None of the demographic, clinical, immunological and therapeutic features typical of pSS were significantly different between pSS patients with (n = 39) or without (n = 43) self-reported NCWS, although the frequency of both SRMI (39.5% vs. 11.9%, p = 0.01) and MFS (65.7% vs. 23.8%; p = 0.0004) was higher in the former (Supplemental Tables S3 and S4). Multiple logistic regression analysis confirmed the association between the presence of MFS and self-reported NCWS (RR 2.76, 95% CI 1.53–4.98, p = 0.0008).

4. Discussion

The clinical management of patients with pSS has not yet found unanimous consensus in the scientific community [12,15,16], likely because this condition presents clusters of patients with different inflammatory/immune and clinical features [14]. To date, therapy is primarily based on the use of lubricant ointments, local immunosuppressants, artificial saliva and, in cases of severe extraglandular involvement, systemic immunosuppressants, such as glucocorticoids, methotrexate, azathioprine, hydroxychloroquine, etc.

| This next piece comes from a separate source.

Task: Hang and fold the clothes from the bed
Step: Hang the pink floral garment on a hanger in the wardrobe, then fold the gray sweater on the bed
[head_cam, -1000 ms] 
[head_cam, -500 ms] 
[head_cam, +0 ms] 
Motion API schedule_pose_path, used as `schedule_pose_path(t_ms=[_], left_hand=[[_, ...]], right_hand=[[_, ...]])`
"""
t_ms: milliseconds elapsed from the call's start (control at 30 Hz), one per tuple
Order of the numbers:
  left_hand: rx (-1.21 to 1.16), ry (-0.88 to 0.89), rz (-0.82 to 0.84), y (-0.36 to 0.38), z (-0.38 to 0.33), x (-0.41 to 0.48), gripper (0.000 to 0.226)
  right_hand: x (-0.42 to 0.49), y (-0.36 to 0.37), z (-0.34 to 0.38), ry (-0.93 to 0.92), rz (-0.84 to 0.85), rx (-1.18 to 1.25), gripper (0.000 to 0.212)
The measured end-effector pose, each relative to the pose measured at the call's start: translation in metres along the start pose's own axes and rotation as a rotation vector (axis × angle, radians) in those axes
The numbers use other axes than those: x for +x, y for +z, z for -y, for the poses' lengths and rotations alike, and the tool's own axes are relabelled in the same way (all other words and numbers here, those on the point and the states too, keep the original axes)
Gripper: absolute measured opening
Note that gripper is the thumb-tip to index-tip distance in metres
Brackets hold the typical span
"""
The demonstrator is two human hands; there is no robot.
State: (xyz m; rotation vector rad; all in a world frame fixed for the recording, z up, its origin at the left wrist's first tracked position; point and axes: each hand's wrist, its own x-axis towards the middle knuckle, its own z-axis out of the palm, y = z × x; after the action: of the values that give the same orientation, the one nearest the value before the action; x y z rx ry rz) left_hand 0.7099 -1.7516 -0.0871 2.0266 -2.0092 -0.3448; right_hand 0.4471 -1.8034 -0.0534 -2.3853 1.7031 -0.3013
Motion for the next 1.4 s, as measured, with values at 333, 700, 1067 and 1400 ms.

Sometimes, it even involves the use of anti-CD20 B lymphocyte-depleting agents (i.e., rituximab) [7,47]. More recently, new therapeutic perspectives have been applied in patients affected by pSS, including low doses of IL-2 (able to modulate immune cells response enhancing Tregs and suppressing the pro-inflammatory subsets) [48,49], nipocalimab (a monoclonal antibody that reduces circulating IgG levels by selectively blocking their interactions with the neonatal Fc receptor) [50,51], and ianalumab (a B cell-activating factor receptor inhibitor and B-cell depleter monoclonal antibody) [52].
In recent years, numerous research groups have focused their attention on how diet can influence inflammation and symptoms in patients with pSS [53,54]; however, to date, there is no univocal consensus about the dietary approach that a pSS patient should follow. Nevertheless, the role of nutrition is becoming fundamental as a consequence of the increasingly personalized health care approach, so dietary interventions and the possible use of food supplements for patients suffering from pSS need to be appropriately analyzed to identify new therapeutic and preventive strategies [19]. In this scenario, it seems that adherence to the Mediterranean diet can positively influence both the clinical manifestations and degree of inflammation of pSS [53]. Other studies, however, have hypothesized that wheat may have a potential pathogenetic role in pSS and that introducing a GFD can improve symptoms in patients with this condition [55].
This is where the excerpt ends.